And in the OrderLive.Show.handle_info/2 set the span context:

  def handle_info({:order_updated, order, ctx}, socket) do
    OpenTelemetry.Tracer.set_current_span(ctx)

    opts = %{attributes: %{user: inspect(self())}}

    OpenTelemetry.Tracer.with_span "order_live.show:order_updated", opts do
      # expensive operation like DB call, service call.. etc.
      Process.sleep(70)

      {:noreply, assign(socket, :order, order)}
    end
  end

See diffs.

Now when we trigger broadcast, a single trace with multiple spans occurs in Zipkin UI.

N+1 problem Phoenix LiveView PubSub OpenTelemetry

That’s it in a nutshell!

The code with calls to OpenTelemetry everywhere looks boilerplaty, but this should be enough to make it work.

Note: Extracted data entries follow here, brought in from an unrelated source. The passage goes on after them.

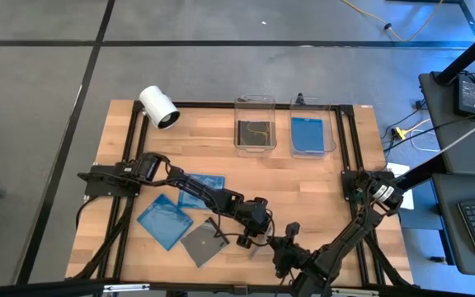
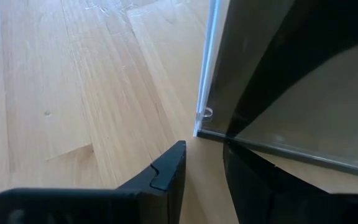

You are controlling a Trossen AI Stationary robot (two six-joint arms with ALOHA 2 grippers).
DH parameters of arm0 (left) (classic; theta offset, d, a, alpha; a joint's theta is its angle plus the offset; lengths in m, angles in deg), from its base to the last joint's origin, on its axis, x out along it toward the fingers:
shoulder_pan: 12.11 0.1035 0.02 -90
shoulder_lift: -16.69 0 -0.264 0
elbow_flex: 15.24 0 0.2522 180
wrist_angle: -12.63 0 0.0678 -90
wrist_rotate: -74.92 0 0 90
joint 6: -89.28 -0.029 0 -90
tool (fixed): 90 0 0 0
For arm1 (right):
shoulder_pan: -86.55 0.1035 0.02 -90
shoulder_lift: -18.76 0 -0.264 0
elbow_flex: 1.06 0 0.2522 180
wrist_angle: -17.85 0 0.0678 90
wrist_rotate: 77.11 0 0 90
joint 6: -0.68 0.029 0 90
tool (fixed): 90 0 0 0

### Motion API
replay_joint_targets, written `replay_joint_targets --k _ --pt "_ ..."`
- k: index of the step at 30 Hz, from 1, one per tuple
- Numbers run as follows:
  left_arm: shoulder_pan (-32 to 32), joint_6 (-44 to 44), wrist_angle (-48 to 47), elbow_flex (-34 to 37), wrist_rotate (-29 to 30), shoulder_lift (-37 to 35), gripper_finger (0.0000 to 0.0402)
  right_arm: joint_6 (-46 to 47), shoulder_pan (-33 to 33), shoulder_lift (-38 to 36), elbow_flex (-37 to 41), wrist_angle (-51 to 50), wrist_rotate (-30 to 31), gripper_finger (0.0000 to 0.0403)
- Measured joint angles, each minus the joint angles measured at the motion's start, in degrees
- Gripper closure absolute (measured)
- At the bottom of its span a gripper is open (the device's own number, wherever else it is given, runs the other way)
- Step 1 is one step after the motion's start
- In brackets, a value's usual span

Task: Pick & place jewel cases by type
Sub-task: Put the right black CD case into the left transparent bin

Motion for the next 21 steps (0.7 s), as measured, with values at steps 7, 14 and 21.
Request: replay_joint_targets --k 7,14,21 --pt "0.26 -0.01 -0.04 0.0 -0.09 -0.02 0.0299 -7.01 0.64 0.0 0.0 0.01 -2.5 0.0352" --pt "0.31 -0.02 -0.04 0.0 -0.1 -0.02 0.0296 -6.83 0.43 0.0 0.0 -0.06 -6.11 0.0343" --pt "0.28 -0.02 -0.04 0.0 -0.13 -0.02 0.0298 -8.26 -0.66 0.0 0.0 -0.16 -6.11 0.027"
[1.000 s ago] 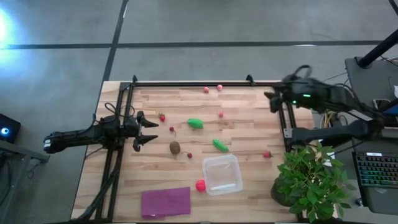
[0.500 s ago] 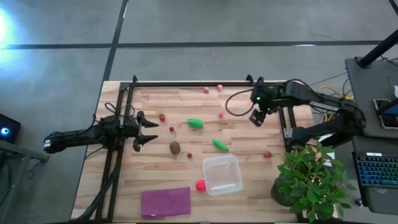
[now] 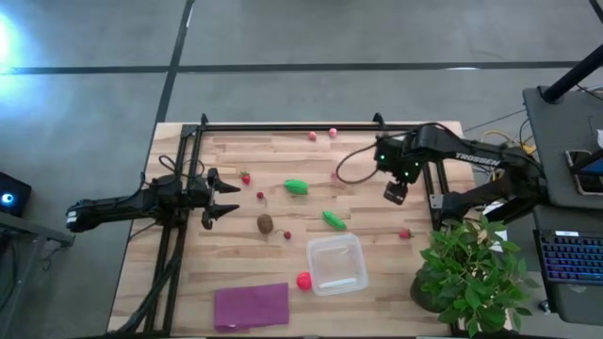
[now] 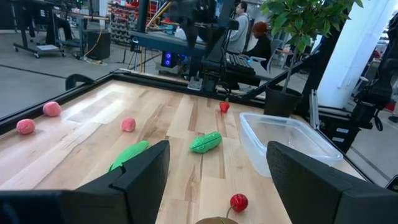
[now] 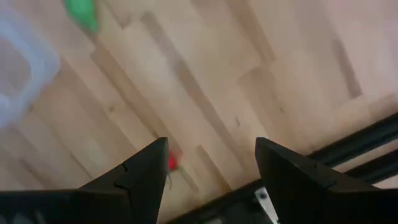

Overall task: Pick and placing Produce into tupperware
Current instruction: Put the bottom red strawberry into the transparent container

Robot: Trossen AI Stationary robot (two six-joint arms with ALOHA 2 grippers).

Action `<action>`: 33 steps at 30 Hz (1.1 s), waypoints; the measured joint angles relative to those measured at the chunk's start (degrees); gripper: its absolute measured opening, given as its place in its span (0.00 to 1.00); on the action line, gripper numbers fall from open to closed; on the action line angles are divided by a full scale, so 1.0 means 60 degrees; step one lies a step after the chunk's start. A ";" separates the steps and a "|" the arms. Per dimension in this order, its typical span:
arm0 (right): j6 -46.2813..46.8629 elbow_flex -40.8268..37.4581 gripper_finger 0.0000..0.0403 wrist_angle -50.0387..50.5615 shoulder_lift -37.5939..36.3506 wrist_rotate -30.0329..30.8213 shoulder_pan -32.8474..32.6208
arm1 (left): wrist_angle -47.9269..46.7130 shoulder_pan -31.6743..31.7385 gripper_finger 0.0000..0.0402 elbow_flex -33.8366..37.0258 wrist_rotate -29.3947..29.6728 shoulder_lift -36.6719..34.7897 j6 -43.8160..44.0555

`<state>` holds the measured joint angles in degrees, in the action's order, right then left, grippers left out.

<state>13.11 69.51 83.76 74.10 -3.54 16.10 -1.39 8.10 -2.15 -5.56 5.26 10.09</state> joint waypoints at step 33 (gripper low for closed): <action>0.1195 -0.3504 0.58 -0.2814 0.0442 -0.0527 -0.5826 | 0.0000 0.0003 0.64 0.0000 0.0004 -0.0007 0.0000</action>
<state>20.28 48.49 66.88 76.75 -6.70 -18.86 -1.39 8.12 -2.15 -5.54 5.21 10.09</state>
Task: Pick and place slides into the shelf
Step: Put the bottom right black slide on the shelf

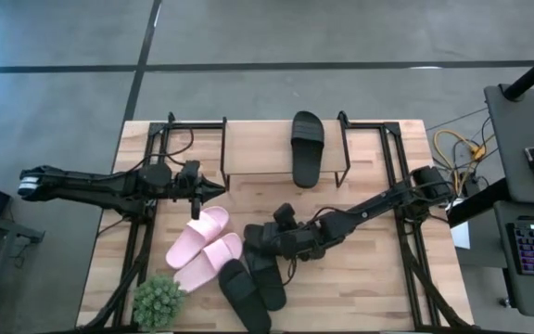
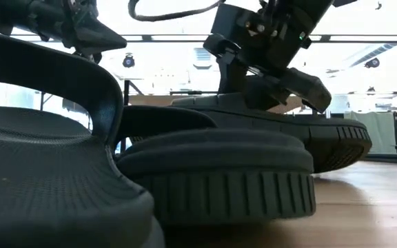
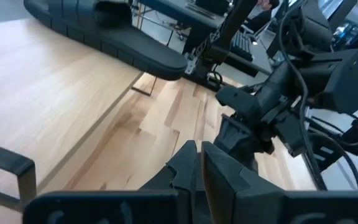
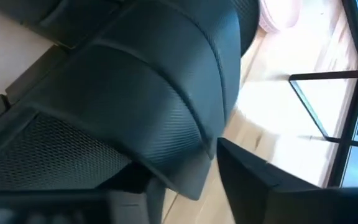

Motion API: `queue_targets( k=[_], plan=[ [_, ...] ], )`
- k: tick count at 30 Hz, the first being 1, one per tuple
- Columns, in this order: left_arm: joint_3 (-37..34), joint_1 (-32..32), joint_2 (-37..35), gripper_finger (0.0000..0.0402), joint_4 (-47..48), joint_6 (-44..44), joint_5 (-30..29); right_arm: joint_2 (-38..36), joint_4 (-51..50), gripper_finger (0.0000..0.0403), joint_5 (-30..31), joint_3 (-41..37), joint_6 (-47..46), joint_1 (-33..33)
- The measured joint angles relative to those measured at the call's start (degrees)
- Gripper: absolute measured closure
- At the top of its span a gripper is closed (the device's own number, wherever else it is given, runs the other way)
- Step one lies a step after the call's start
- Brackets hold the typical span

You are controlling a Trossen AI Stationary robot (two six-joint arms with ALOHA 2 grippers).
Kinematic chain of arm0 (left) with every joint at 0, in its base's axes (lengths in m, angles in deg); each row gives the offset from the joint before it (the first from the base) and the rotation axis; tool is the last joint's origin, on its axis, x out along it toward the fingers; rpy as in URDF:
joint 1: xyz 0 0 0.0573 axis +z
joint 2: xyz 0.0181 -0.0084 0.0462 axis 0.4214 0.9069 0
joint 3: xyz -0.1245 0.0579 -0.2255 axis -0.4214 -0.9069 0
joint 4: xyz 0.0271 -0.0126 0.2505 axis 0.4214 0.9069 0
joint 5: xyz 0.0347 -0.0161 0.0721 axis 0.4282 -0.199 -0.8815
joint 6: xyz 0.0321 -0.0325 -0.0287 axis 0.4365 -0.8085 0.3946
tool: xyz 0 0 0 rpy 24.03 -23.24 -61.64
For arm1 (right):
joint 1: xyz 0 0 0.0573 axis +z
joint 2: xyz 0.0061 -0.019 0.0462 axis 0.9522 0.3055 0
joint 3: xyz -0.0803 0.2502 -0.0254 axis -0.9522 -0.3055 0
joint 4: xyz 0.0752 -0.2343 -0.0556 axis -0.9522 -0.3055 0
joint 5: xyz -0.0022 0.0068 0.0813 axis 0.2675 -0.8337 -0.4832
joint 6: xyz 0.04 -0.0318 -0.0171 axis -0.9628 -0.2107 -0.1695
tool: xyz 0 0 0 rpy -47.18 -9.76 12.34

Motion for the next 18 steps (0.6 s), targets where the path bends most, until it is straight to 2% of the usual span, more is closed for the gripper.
queue_targets(
  k=[6,11,18],
  plan=[
    [0.0,0.0,-0.35,0.0391,-0.05,-0.05,0.04,-0.02,0.09,0.0383,0.13,2.4,-0.01,-1.23],
    [-0.02,0.0,-0.95,0.0391,-0.1,-0.04,0.07,-0.15,-2.45,0.0388,2.95,7.32,-3.63,-2.54],
    [-0.04,0.0,-1.08,0.0391,-0.17,0.09,0.09,-1.19,-11.51,0.0389,9.79,21.8,-10.46,-4.0]
  ],
)
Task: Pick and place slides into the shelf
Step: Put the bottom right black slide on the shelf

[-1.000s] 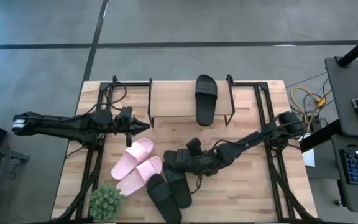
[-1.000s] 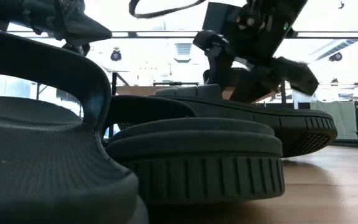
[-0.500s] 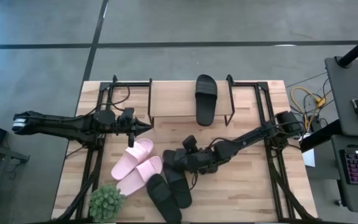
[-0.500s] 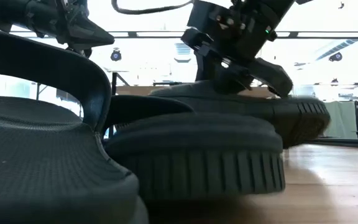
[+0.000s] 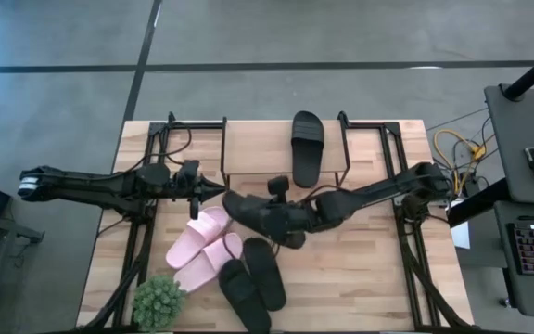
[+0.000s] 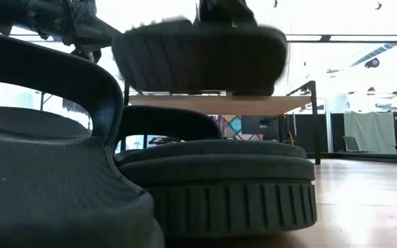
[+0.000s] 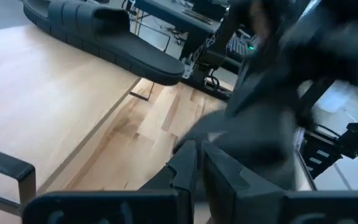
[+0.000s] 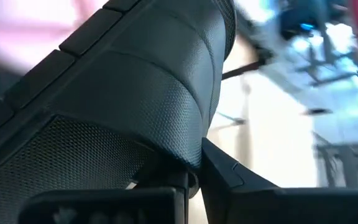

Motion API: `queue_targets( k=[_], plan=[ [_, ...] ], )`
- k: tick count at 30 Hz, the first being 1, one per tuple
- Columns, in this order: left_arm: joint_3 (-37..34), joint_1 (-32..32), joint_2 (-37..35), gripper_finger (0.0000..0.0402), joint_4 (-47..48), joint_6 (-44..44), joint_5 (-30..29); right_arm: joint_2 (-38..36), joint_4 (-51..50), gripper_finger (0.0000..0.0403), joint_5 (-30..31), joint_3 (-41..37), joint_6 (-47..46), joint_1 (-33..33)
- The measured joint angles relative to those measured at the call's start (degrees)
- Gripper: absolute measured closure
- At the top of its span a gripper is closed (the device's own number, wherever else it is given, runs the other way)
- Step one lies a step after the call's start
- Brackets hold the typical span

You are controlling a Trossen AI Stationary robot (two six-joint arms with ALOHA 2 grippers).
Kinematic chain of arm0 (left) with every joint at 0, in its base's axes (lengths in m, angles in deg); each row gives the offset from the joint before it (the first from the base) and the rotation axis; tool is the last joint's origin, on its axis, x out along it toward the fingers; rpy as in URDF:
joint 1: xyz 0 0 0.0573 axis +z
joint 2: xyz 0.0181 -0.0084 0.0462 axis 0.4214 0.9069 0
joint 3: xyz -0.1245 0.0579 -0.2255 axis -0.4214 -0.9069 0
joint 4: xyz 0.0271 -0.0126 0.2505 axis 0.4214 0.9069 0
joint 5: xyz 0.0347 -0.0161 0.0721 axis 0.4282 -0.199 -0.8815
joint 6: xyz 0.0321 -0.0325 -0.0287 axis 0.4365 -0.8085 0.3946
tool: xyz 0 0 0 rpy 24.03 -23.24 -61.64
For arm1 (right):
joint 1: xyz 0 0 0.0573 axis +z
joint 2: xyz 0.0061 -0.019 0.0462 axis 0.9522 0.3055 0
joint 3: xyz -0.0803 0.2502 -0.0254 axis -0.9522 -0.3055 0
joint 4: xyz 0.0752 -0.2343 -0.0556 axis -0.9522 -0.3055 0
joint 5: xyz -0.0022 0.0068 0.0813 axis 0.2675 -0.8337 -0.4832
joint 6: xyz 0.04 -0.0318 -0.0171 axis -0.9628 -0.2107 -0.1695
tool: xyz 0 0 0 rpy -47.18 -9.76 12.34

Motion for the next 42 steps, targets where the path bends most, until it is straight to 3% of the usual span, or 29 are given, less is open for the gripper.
queue_targets(
  k=[4,8,11,14,20,26,31,34,42],
  plan=[
    [0.06,0.12,-0.13,0.0391,-0.83,0.02,-1.5,0.0,-5.95,0.0389,7.46,9.03,-5.88,-1.55],
    [0.13,0.22,-0.77,0.0392,-2.19,0.65,-2.79,1.27,-10.9,0.0389,9.13,16.13,-13.05,-5.28],
    [-0.01,-0.31,-1.85,0.0392,-1.89,4.08,2.45,3.13,-13.64,0.039,15.87,20.49,-16.27,-9.09],
    [0.39,0.1,-3.79,0.0392,-1.0,8.43,-1.43,5.44,-19.41,0.039,18.96,24.52,-17.16,-11.73],
    [2.7,0.03,-7.98,0.0392,-2.08,13.19,-5.49,13.39,-26.04,0.039,12.61,34.05,-19.52,-16.27],
    [3.65,-0.04,-9.0,0.0392,-2.52,13.58,-5.44,23.9,-38.06,0.039,19.77,42.75,-14.8,-21.53],
    [3.44,-0.04,-9.02,0.0391,-1.9,13.54,-5.31,24.54,-48.39,0.039,12.85,42.38,-26.27,-23.76],
    [3.37,-0.04,-8.87,0.0391,-1.86,13.55,-5.31,24.47,-52.64,0.039,14.06,42.14,-33.69,-24.1],
    [3.26,-0.02,-8.36,0.0391,-1.78,13.57,-5.13,23.44,-51.89,0.0383,10.63,42.6,-37.2,-25.47]
  ],
)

Thoughts on how to make it beautiful.

One thing comes to mind is to create a helper for broadcasting, that would wrap the event into a struct where it would also pass the OpenTelemetry context. Let’s create a module Acme.PubSub:

defmodule Acme.PubSub do
  defmodule Event do
    defstruct [:message, :span_ctx]
  end

  def broadcast(topic, message) do
    require OpenTelemetry.Tracer

    OpenTelemetry.Tracer.with_span "acme.pubsub:broadcast" do
      event = %Event{message: message, span_ctx: OpenTelemetry.Tracer.current_span_ctx()}
      Phoenix.PubSub.broadcast(__MODULE__, topic, event)
    end
  end
end

New let’s update Orders.update_order/2 to use our new custom broadcast function:

def update_order(%Order{} = order, attrs) do
  order_changeset = Order.changeset(order, attrs)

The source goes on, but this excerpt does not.